Fire incidents can have severe consequences, including loss of life, property damage, and disability. Industries like nuclear power plants, refineries, and chemical factories are susceptible to major fires. To address this, a fire control robot has been developed, reducing the need for human intervention. Fire accidents are common in daily life, posing challenges for firefighters. In such cases, firefighting robots play a vital role. Simultaneously, surveillance robots have become pivotal in security, industrial monitoring, and home automation. A low-cost, efficient surveillance robot using ESP32-CAM has been created for indoor and outdoor use. These robots offer remote monitoring through the ESP32 CAM module, providing Wi-Fi and Bluetooth connectivity for remote control and data collection.
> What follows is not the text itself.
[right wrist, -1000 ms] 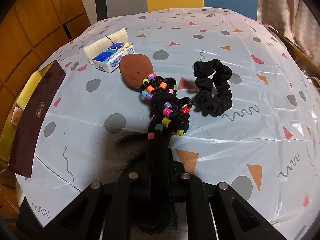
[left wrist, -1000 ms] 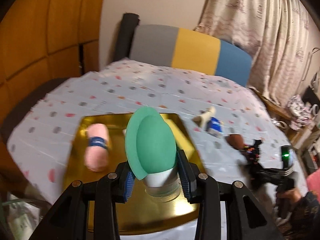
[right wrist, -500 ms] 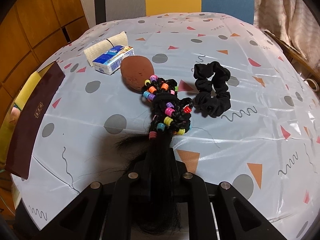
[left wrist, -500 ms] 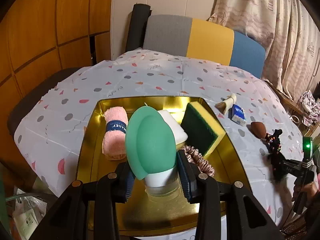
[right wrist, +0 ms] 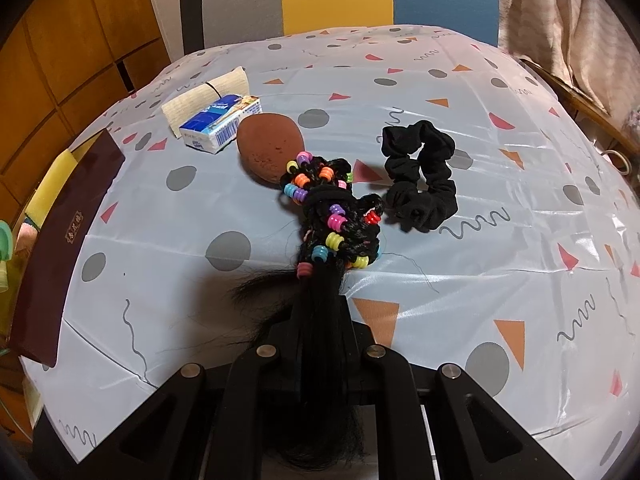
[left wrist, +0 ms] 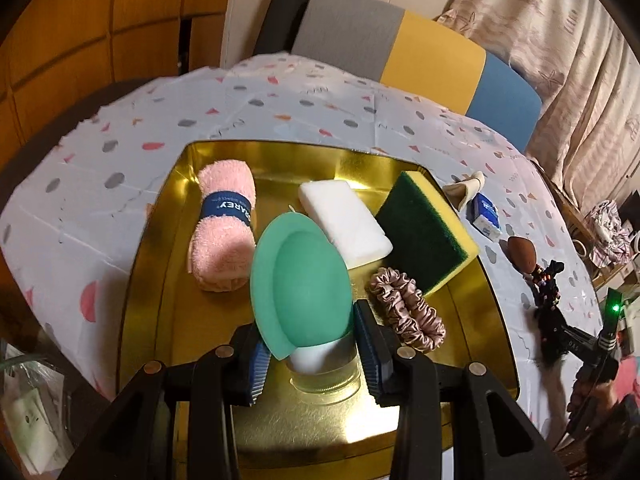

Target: Organize soft objects

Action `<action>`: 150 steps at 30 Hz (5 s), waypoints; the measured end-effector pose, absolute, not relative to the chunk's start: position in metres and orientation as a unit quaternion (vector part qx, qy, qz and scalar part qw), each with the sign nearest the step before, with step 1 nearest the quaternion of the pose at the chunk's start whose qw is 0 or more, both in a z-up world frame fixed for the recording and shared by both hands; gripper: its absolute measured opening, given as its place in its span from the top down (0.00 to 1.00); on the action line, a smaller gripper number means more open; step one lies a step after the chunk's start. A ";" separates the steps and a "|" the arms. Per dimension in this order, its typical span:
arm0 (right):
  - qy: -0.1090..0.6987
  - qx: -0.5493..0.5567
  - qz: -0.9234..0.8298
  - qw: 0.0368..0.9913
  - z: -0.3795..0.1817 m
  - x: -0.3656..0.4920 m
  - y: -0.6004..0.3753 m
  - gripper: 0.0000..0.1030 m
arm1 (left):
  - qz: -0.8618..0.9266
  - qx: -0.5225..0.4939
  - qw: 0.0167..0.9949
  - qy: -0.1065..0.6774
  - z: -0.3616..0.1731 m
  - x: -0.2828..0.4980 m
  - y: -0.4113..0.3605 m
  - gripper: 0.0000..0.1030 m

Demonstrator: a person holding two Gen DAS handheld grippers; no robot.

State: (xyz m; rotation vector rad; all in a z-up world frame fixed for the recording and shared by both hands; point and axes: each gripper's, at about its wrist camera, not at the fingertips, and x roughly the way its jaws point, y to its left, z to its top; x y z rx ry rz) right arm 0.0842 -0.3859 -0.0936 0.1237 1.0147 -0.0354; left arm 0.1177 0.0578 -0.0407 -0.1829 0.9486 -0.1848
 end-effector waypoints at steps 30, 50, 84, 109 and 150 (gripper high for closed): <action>0.499 0.108 0.002 0.860 -0.084 0.082 -0.381 0.40 | -0.062 -0.117 0.895 0.427 -0.016 0.085 0.084 0.39; 0.504 0.049 -0.089 0.858 -0.089 0.120 -0.377 0.76 | -0.097 -0.066 0.898 0.424 -0.014 0.055 0.034 0.39; 0.435 0.114 0.099 0.888 -0.021 0.079 -0.280 0.79 | -0.077 -0.061 0.900 0.425 -0.019 0.047 0.045 0.38; 0.499 -0.109 0.323 0.797 -0.059 0.121 -0.067 0.64 | 0.003 -0.103 0.906 0.410 -0.017 0.048 0.110 0.38; 0.422 0.028 0.003 0.906 -0.032 0.090 -0.380 0.29 | -0.116 -0.007 0.918 0.378 0.030 0.057 -0.014 0.38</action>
They integrate seamlessly, capturing high-quality imagery and videos, which are wirelessly transmitted for analysis. The ESP32 CAM module offers several advantages, including high-quality data capture, remote control, and wireless data transmission, making it suitable for various applications such as security and monitoring. Combining fire control with surveillance capabilities ensures safety and provides valuable insights. This paper presents a combined design for a fire detection and suppression robot with surveillance capabilities. The robot uses flame and temperature sensors to detect fires and employs various methods to extinguish them. It also features an ESP-32 camera for real-time fire monitoring and can be controlled remotely via a smartphone or tablet.